Il modello delle new towns, contrapposto a quello detto per anastilosi, sintetizzabile nell’espressione “dov’era, com’era”, non è che comporti di per se stesso un esito simile a quello aquilano. Pietro Antonio Valentino, docente di Macroeconomia e di Economia del Territorio all’Università “La Sapienza” di Roma, lo ha scritto in un importante saggio di prossima pubblicazione sulla rivista Urbanistica. Più di tre secoli fa, nel 1693 in Val di Noto, in Sicilia, viene elaborato e messo in opera un modello partecipato di nuova città che è entrato a far parte della storia architettonica e urbanistica, oltre che ad aver fatto iscrivere la zona nella lista del Patrimonio Mondiale dell’Unesco. Nel 1933, dopo il terremoto della Maiella, il fascismo adotta un modello verticistico improntato a efficienza, rapidità di esecuzione e stimolazione economica. Passati i primi contingenti effetti positivi, rimangono quelli strutturalmente negativi in termini sociali, di identità e ambiente locali, con la creazione in molti casi di veri e propri paesi fantasma. Un analogo tipo di scelta ha orientato ora le direttive personali dell’attuale Presidente del Consiglio.

Lo studio di P.A. Valentino riferisce anche di altri esempi più recenti e reca una serie di dettagli e di confronti economici, oltre che un ragguaglio sui principali dati riguardanti i danni dei terremoti in Italia e anche in altre zone del mondo. Dalla sua rigorosa analisi comparativa Valentino fa scaturire un interessante proposta operativa, economicamente non solo compatibile ma in modo incontrovertibile vantaggiosa. Quella della immediata formazione di cantieri teorico-pratici, con compiti sia a lungo che a medio-breve periodo, che riuniscano tutte le intelligenze geo-scientifiche, tecniche, i saperi costruttivi, la conoscenza e la pratica dei materiali locali delle zone a più alto rischio sismico del paese. Fa notare il saggio che le antiche tecniche del feng shui, ovvero di orientamento dei diversi ambienti dell’abitazione a secondo delle caratteristiche energetiche ed orogenetiche locali, oggi tanto rivalutate ed esaltate dall’urbanistica moderna, sono secolarmente adottate dall’architettura vernacolare dei più vecchi borghi italiani. Qui si è “direzionato, colorato e adattato case, strade e piazze ai contesti, sfruttando il clima, l’orografia ed i materiali dei luoghi”. Il fine dei cantieri teorico-operativi è dunque quello di un processo di prevenzione permanente e partecipativo che sappia al contempo (new towns o “com’era, dov’era”) selezionare e rendere prontamente attuabili i migliori interventi possibili in caso di disastro naturale, nel quale non sia stato possibile anticipatamente evacuare le popolazioni.
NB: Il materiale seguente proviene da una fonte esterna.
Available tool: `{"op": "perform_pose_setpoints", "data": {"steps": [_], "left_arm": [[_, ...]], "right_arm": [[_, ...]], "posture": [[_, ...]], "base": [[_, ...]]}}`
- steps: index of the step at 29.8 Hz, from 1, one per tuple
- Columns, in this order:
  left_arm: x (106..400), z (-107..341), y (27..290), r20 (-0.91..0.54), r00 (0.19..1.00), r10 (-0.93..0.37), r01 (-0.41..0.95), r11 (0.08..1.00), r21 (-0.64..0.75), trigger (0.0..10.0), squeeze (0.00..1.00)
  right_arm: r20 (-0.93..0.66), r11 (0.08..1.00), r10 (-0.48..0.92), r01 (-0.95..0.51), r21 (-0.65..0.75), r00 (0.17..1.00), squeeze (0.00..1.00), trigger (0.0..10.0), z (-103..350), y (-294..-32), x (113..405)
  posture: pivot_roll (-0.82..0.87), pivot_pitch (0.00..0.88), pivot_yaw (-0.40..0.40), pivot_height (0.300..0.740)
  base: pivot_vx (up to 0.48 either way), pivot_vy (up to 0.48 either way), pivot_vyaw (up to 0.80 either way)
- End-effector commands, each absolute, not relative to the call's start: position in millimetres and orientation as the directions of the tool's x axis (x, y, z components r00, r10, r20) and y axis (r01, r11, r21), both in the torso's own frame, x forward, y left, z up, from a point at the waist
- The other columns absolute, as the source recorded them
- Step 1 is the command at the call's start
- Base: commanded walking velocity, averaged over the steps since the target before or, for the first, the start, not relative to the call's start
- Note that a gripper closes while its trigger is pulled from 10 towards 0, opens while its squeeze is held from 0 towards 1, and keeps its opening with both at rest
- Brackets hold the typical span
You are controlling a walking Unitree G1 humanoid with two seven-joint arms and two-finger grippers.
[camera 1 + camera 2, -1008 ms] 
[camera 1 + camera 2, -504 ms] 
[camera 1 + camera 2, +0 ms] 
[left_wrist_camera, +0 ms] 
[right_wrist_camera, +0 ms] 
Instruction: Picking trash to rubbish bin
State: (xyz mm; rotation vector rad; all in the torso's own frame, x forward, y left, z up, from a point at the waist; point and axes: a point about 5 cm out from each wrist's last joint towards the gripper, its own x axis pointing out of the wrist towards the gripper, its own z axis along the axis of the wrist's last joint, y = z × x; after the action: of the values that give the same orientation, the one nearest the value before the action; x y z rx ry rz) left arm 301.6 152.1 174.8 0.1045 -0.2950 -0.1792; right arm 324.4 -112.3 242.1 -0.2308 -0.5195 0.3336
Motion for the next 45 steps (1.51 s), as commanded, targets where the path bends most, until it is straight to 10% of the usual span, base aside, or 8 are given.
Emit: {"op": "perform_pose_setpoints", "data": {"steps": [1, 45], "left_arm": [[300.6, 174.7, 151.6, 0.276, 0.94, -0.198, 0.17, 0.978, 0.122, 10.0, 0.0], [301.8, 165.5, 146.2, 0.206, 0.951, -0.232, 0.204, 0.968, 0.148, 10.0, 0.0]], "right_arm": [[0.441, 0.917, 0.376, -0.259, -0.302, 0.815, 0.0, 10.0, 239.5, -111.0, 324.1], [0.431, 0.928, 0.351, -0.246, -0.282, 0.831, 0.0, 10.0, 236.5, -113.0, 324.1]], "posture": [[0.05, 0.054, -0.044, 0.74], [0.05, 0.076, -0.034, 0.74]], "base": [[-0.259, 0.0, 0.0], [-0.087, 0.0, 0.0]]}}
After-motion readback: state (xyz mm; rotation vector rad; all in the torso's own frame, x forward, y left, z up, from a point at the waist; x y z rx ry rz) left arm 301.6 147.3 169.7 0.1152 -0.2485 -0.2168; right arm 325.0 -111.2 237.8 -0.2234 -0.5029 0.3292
Questo alla luce anche di due fondamentali considerazioni. La prima è che ormai il disastro cosiddetto naturale non è mai completamente separabile da quello derivante da incuria o cecità umana. La seconda è che come ebbe già a denunciare Ignazio Silone spesso i danni della ricostruzione sono di gran lunga superiori a quelli diretti del terremoto. Soprattutto per il fatto che ormai la frequenza dei terremoti nel nostro è ormai inquadrabile in un ben preciso quadro statistico che Valentino non manca di riportare, denunciando anche la tradizionale viltà culturale e una nuova categoria della mentalità nazionale: quella del fatalismo rovinista che si erge sull’ormai lugubre monumento di lacrime e macerie della nostra fragile struttura territoriale.